◆ **Provided entries**:
++++
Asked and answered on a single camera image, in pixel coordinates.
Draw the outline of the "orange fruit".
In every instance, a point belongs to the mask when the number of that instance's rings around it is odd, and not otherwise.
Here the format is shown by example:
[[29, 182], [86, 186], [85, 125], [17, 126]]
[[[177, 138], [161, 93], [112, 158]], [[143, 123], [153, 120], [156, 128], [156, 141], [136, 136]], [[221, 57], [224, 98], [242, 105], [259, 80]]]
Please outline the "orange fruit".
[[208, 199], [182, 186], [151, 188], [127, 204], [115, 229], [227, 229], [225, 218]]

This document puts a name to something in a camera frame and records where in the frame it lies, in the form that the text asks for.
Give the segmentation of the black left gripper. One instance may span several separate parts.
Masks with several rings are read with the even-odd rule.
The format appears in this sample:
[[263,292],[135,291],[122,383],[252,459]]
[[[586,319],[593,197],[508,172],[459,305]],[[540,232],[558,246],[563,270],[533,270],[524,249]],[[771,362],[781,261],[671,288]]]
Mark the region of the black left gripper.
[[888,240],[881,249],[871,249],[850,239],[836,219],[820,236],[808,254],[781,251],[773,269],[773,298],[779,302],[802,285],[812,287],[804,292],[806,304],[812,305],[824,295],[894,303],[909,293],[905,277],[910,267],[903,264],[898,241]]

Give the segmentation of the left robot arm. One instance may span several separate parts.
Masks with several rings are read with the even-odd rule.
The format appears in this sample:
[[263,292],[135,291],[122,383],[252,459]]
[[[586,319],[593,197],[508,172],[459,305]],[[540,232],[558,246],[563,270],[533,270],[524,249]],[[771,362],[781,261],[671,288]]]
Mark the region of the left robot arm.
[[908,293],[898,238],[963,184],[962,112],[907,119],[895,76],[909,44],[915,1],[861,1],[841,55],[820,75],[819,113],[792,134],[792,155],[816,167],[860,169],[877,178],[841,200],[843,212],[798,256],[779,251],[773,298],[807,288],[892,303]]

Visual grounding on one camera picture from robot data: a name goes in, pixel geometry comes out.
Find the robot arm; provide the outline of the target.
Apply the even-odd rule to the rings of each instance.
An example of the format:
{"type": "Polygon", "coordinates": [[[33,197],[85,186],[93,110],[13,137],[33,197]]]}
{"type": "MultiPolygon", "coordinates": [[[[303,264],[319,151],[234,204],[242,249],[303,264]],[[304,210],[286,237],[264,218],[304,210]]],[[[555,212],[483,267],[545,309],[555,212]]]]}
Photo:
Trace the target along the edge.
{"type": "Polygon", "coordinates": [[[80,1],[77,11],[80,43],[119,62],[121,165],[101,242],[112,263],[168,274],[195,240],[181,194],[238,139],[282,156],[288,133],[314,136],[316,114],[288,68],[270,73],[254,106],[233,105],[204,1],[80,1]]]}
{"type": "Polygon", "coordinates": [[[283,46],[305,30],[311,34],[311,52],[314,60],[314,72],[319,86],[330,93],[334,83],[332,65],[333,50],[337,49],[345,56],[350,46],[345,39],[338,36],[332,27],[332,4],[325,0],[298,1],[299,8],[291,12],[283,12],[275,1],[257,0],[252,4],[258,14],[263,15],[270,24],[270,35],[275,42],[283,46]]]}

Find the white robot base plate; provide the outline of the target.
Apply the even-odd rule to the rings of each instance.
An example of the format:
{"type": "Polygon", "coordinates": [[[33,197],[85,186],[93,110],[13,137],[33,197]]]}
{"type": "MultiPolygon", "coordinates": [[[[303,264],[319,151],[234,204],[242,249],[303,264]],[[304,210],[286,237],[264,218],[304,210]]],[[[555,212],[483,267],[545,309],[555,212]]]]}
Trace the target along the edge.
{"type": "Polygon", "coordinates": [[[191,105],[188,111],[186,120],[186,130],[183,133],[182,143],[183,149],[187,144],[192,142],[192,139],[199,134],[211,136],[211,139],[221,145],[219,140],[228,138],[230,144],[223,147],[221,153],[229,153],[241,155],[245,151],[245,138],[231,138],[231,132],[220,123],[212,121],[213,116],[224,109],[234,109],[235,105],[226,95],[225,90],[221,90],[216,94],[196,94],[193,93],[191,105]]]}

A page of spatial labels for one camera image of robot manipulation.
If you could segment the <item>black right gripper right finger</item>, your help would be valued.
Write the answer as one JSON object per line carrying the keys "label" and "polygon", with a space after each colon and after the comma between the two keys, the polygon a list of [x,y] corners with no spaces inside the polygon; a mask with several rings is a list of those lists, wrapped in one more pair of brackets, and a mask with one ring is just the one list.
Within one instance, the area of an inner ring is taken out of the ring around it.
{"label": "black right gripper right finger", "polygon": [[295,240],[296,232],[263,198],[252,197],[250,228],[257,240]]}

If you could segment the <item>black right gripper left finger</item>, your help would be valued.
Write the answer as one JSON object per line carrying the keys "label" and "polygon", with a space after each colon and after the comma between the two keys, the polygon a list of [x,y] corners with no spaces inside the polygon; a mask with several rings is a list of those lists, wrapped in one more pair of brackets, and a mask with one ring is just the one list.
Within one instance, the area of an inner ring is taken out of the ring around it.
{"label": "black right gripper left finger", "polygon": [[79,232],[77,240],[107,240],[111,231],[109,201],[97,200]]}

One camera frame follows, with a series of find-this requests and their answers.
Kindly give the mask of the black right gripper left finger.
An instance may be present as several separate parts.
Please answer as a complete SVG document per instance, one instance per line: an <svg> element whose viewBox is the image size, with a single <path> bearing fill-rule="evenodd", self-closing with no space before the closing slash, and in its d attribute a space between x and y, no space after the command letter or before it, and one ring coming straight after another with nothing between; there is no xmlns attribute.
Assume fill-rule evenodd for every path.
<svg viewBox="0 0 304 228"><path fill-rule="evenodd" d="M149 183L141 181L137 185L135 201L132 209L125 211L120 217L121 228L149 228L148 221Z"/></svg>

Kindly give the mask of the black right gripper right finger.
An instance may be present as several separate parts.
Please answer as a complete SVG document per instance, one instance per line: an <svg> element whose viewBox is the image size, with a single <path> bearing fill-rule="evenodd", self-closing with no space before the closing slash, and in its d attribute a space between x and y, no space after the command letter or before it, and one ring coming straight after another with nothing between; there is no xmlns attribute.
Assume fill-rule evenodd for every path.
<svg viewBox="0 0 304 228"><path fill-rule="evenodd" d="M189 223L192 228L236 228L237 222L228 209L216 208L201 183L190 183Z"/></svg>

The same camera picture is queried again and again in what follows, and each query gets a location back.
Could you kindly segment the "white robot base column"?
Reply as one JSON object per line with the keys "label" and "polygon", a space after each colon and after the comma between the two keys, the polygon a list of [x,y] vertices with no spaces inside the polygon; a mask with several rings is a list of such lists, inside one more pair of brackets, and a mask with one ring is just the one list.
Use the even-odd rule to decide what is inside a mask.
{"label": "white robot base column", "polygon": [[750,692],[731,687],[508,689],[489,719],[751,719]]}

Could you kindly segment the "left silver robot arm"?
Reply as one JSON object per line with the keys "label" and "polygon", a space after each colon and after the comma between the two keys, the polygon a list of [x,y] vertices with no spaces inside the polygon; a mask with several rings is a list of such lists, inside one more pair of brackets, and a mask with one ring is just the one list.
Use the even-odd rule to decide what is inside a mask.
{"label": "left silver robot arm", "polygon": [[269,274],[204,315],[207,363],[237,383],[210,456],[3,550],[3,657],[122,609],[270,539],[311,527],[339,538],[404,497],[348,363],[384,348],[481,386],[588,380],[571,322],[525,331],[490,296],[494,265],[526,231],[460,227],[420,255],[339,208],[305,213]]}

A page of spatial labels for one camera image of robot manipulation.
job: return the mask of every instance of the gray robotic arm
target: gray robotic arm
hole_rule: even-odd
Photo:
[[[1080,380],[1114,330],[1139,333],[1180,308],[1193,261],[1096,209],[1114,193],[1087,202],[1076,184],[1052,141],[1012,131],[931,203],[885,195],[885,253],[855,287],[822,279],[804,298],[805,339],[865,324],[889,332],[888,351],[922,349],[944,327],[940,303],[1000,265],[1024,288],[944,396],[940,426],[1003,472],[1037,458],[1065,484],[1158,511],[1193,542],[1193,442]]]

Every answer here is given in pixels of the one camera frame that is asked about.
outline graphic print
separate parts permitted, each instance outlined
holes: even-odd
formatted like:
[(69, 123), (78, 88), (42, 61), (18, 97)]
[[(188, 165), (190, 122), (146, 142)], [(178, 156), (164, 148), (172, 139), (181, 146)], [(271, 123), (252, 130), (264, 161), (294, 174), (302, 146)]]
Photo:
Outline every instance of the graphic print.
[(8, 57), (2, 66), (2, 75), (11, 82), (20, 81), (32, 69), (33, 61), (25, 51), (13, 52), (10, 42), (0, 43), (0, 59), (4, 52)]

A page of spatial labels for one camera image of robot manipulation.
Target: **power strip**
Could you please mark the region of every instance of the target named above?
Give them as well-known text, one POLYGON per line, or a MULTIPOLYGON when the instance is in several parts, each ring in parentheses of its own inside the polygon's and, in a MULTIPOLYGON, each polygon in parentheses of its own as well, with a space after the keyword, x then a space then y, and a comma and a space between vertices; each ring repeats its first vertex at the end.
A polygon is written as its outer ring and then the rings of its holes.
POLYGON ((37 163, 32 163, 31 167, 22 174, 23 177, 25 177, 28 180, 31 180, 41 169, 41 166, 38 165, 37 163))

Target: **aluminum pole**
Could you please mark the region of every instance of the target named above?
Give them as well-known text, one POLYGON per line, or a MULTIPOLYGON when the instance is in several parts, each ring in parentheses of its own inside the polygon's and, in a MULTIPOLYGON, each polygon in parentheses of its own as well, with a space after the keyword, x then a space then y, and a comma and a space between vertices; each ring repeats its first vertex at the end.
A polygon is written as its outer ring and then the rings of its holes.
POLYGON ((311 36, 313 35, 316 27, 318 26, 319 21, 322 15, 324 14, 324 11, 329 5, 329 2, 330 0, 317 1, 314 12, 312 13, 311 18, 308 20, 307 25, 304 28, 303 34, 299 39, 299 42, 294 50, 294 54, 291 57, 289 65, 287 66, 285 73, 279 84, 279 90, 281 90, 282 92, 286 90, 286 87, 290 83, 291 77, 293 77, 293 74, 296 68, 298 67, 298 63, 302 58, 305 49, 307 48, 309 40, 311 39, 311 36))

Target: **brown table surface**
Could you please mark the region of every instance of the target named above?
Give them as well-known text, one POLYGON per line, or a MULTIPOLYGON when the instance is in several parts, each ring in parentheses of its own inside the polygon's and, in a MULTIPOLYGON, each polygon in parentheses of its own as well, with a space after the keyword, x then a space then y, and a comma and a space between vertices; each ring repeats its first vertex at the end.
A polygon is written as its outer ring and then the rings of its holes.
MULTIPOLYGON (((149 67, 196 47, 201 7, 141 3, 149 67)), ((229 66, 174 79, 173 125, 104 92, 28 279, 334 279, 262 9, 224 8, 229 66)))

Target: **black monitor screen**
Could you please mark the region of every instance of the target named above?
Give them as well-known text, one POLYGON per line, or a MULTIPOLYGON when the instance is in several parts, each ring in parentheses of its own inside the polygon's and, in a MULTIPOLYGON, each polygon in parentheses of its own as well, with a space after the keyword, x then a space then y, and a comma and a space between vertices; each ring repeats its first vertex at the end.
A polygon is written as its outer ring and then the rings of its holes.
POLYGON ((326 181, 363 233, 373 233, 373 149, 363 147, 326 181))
++++
◆ **What this task involves**:
Every line in the entries above that mentions the word "help" must be shown.

◆ **Exercise solution**:
If you could segment the <item>black right gripper right finger</item>, your help would be valued.
If you could segment the <item>black right gripper left finger</item>, your help would be valued.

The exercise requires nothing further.